Pressure is building on ministers to back down on plans to use a messaging blitz next week to encourage employees back to work.

The Government is planning a newspaper and television assault to get people back into the office, with an unnamed source suggesting to the Telegraph that those opting to keep working from home could make themselves “vulnerable” to redundancy in any post-Covid business shake-ups.

The announcement by coffee and sandwich chain Pret a Manger that it plans to axe 2,800 roles from its shops due to trade slumping by about 60% year-on-year has further fuelled Downing Street fears that town and city centres are becoming ghost areas as commuters stay away.

But devolution leaders, opposition MPs, trade unions and Britain’s equality watchdog have hit out at the intention to target those still working from home following the coronavirus lockdown, and condemned the tone of the off-the-record briefing to the press.

Labour shadow business minister Lucy Powell called the language “unconscionable” and demanded Downing Street “condemn this briefing”.

Scotland First Minister Nicola Sturgeon said she would not “intimidate people back to work”.

Speaking at the daily coronavirus briefing, the SNP leader said: “I will not countenance in Scotland any kind of narrative around this that is seeking to almost intimidate people back to work before, as a country, we have taken a decision that that is safe.”

A spokesman for the Labour-led Welsh Government said employees in the country would continue to be advised to work from home “where possible”.

First Minister
First Minister Nicola Sturgeon was critical of the campaign to encourage workers to return to their desks (Fraser Bremner/Scottish Daily Mail)

Ministers, meanwhile, were labelled “dinosaurs” by the chief of the FDA union for wanting a full-blown return to office-based working.

Dave Penman, general secretary of the civil servants’ union, said ministers needed to accept the “world of work has changed”, while Trade Union Congress boss Frances O’Grady argued many staff now wanted “a better balance of office and home-based working”.

The Equality and Human Rights Commission (EHRC) said there should be “no question of people’s jobs being vulnerable if they do not return to the office”.

Interim commission chair Caroline Waters said: “Having seen how it is possible to work flexibly and retain productivity, we cannot backtrack now.”

Transport Secretary Grant Shapps was on the airwaves on Friday laying the groundwork for the Government’s messaging campaign next week by pushing the assertion that it was now safe to return to workplaces.

Speaking on Sky News, he said: “What we’re saying to people is it is now safe to go back to work and your employer should have made arrangements which are appropriate to make sure that it is coronavirus-safe to work and you will see some changes if you haven’t been in for a bit as a result.”

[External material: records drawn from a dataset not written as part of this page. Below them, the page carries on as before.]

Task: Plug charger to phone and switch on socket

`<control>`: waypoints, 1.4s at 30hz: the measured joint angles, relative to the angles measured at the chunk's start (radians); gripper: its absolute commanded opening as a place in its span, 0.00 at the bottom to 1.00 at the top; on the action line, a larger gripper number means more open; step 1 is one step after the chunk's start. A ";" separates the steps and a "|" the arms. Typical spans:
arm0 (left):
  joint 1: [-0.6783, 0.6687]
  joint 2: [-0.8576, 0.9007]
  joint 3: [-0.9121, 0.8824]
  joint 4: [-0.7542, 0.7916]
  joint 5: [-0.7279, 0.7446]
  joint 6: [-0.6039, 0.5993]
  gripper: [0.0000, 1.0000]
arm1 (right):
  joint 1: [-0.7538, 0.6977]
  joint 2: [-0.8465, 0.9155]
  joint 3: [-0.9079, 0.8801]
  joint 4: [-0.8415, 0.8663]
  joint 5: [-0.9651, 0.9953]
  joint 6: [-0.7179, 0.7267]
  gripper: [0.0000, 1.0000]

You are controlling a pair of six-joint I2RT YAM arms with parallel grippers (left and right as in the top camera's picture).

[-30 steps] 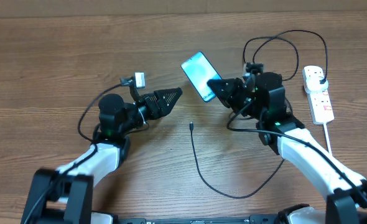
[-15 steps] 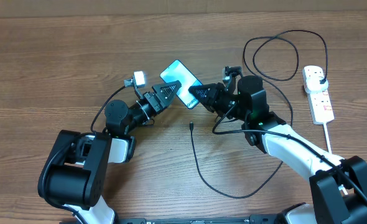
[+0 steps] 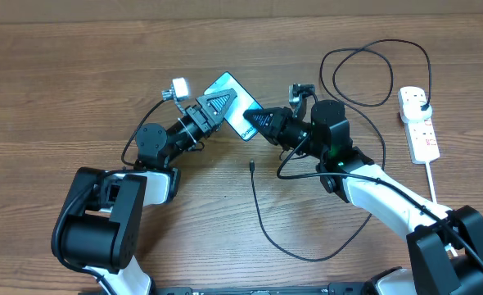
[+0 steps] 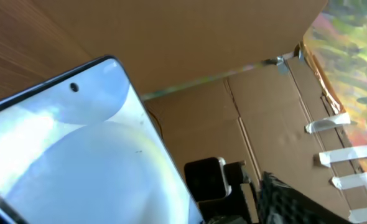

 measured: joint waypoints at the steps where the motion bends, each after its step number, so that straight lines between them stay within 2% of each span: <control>1: 0.000 0.002 0.001 0.006 -0.001 -0.006 0.77 | 0.000 0.000 0.000 0.006 -0.002 0.001 0.04; 4: 0.000 0.005 0.001 0.049 -0.002 -0.020 0.75 | 0.005 0.000 0.000 0.040 -0.005 0.010 0.04; 8: 0.000 0.005 0.003 0.103 -0.005 -0.037 0.66 | 0.026 0.000 0.003 0.069 -0.004 0.016 0.04; 12: 0.000 0.005 0.003 0.106 -0.012 -0.056 0.54 | 0.030 0.000 0.004 0.075 -0.006 0.019 0.04; 15: 0.000 0.009 0.003 0.105 -0.016 -0.077 0.41 | 0.030 0.000 0.006 0.080 -0.010 0.019 0.04; 20: 0.000 0.013 0.003 0.103 -0.017 -0.096 0.33 | 0.031 0.005 0.013 0.082 -0.018 0.019 0.04; 26: 0.000 0.016 0.003 0.100 -0.021 -0.136 0.05 | 0.031 0.013 0.016 0.094 -0.021 0.034 0.04; 28: 0.001 0.016 0.005 0.105 -0.024 -0.163 0.04 | 0.031 0.016 0.017 0.100 -0.021 0.046 0.04; 30: 0.001 0.016 0.005 0.100 -0.024 -0.170 0.04 | 0.031 0.018 0.017 0.100 -0.022 0.051 0.28; 34: 0.001 0.016 0.008 0.100 -0.012 -0.155 0.04 | 0.031 0.035 0.016 0.089 -0.025 0.018 0.61; 35: 0.003 0.016 0.008 0.094 -0.008 -0.153 0.04 | 0.027 0.037 0.016 0.089 -0.038 0.004 0.75; 36: 0.007 0.016 0.008 0.082 -0.001 -0.154 0.04 | 0.020 0.037 0.016 0.091 -0.062 -0.021 0.81; 38: 0.019 0.016 0.010 0.032 0.021 -0.164 0.04 | -0.002 0.033 0.016 0.086 -0.093 -0.048 0.86; 42: 0.049 0.017 0.010 -0.074 0.069 -0.187 0.04 | -0.078 -0.014 0.016 -0.012 -0.151 -0.127 0.87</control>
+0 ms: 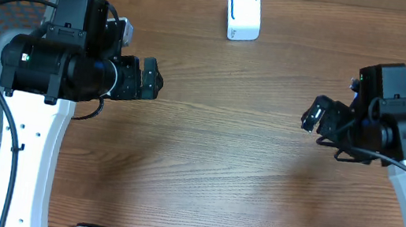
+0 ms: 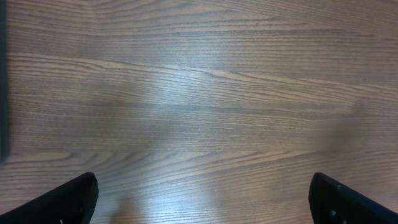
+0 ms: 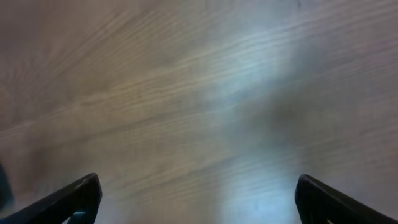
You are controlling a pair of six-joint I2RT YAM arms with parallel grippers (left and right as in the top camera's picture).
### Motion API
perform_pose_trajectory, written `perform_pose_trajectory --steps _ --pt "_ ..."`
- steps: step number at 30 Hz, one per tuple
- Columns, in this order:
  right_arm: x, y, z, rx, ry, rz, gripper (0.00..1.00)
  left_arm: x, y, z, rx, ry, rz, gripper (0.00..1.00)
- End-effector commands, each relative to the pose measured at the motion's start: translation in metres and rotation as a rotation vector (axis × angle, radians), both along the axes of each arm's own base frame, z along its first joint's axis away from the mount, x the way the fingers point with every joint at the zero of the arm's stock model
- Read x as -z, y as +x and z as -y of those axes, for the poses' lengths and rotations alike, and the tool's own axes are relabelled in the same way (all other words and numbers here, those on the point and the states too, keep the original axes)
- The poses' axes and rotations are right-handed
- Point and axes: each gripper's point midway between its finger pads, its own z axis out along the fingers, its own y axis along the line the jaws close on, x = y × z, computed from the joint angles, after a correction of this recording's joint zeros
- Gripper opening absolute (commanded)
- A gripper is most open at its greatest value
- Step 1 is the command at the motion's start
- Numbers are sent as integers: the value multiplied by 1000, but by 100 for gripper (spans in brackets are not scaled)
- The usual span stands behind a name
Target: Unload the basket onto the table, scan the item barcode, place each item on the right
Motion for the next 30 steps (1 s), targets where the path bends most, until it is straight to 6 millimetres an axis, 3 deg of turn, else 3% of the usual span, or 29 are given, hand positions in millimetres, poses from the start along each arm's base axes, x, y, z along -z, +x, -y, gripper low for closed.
perform_pose_trajectory --steps 1,5,10,17,30 --pt "-6 -1 2 -45 -19 145 100 -1 0 -1 5 11 8 100" --pt "-12 -4 3 -41 13 346 100 -1 0 -1 5 11 7 100" --pt "-16 -23 7 -69 24 632 100 -1 0 -1 5 11 7 100" --pt "-2 -36 9 -87 36 902 100 -1 0 -1 5 11 8 100" --pt "22 -29 11 -58 56 1140 100 -1 0 -1 5 11 7 100"
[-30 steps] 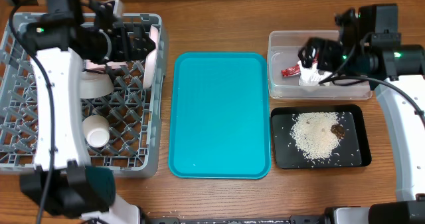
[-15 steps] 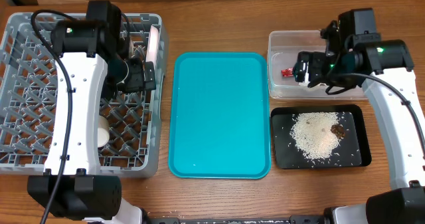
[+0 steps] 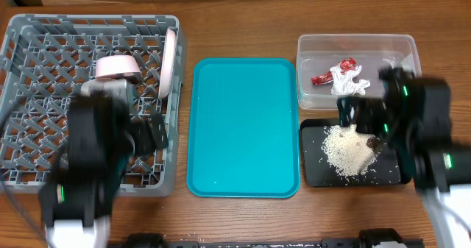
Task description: Sort waste into correct bins and load items into the dishwasher
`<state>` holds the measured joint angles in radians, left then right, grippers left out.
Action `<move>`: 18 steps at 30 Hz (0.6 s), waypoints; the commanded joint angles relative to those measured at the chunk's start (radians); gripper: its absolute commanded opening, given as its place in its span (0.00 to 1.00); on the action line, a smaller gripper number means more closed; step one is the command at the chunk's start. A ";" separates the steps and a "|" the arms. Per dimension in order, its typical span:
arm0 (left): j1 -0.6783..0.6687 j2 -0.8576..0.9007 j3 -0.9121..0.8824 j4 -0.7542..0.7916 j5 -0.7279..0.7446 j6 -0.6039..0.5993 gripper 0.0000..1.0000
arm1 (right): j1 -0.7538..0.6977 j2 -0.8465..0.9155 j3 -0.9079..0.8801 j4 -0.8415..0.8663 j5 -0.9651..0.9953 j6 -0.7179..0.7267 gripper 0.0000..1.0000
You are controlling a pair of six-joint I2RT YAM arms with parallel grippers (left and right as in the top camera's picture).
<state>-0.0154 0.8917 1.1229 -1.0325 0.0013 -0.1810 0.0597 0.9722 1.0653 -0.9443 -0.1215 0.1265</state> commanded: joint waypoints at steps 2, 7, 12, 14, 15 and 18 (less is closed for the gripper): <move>0.002 -0.204 -0.187 0.074 -0.037 0.017 1.00 | -0.003 -0.141 -0.080 -0.048 0.031 0.004 1.00; 0.002 -0.312 -0.274 0.076 -0.072 0.024 1.00 | -0.003 -0.196 -0.087 -0.150 0.031 0.004 1.00; 0.002 -0.308 -0.277 -0.033 -0.071 0.024 1.00 | -0.003 -0.190 -0.087 -0.172 0.031 0.004 1.00; 0.002 -0.307 -0.277 -0.065 -0.071 0.024 1.00 | -0.003 -0.185 -0.087 -0.172 0.031 0.004 1.00; 0.002 -0.307 -0.277 -0.074 -0.071 0.024 1.00 | -0.003 -0.183 -0.087 -0.172 0.031 0.004 1.00; 0.002 -0.307 -0.277 -0.086 -0.072 0.024 1.00 | -0.003 -0.180 -0.087 -0.172 0.031 0.004 1.00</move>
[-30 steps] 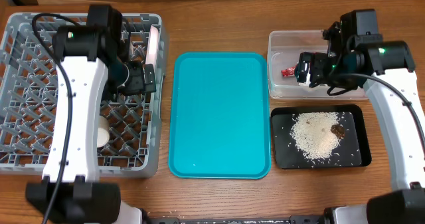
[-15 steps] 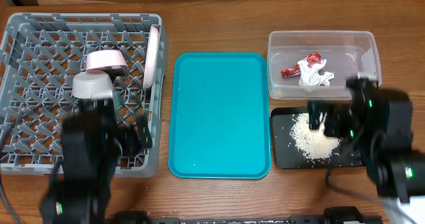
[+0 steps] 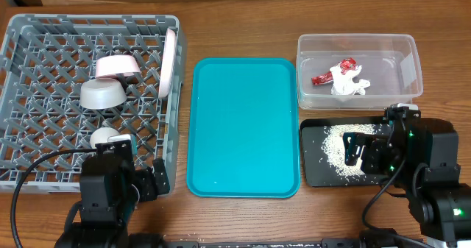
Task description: Sort waste into correct bins and load items into the dishwasher
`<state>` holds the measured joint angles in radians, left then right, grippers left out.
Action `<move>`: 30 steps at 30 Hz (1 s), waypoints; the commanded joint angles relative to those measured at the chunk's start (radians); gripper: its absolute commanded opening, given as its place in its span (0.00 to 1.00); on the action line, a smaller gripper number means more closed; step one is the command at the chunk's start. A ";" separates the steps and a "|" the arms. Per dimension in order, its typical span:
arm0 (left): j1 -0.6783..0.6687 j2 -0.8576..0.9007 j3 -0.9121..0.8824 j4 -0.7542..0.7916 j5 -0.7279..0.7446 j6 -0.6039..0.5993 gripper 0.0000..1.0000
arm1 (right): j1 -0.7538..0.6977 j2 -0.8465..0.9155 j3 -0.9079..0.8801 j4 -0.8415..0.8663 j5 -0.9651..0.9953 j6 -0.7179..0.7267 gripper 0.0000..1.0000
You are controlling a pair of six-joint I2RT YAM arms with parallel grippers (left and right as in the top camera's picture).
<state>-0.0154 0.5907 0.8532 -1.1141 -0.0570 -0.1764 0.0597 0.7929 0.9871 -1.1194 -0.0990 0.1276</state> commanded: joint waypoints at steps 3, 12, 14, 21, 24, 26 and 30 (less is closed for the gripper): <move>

The former Tory chairman said there was a “limit…to remote working” and that management in his own Department for Transport had been “encouraging people back now”.

He struck a different tone to his Cabinet colleague Health Secretary Matt Hancock, who on Thursday said he had “absolutely no idea” how many Department of Health civil servants have returned to the office and added he cares more that they are doing their jobs effectively.

Ministers could face an uphill battle in motivating staff back into town and city centre workplaces after newly-published research suggested employees would like to continue home working after the pandemic.

Nine out of 10 people in the UK who have worked from home during lockdown want to continue doing so, according to the report, called Homeworking in the UK: before and during the 2020 lockdown.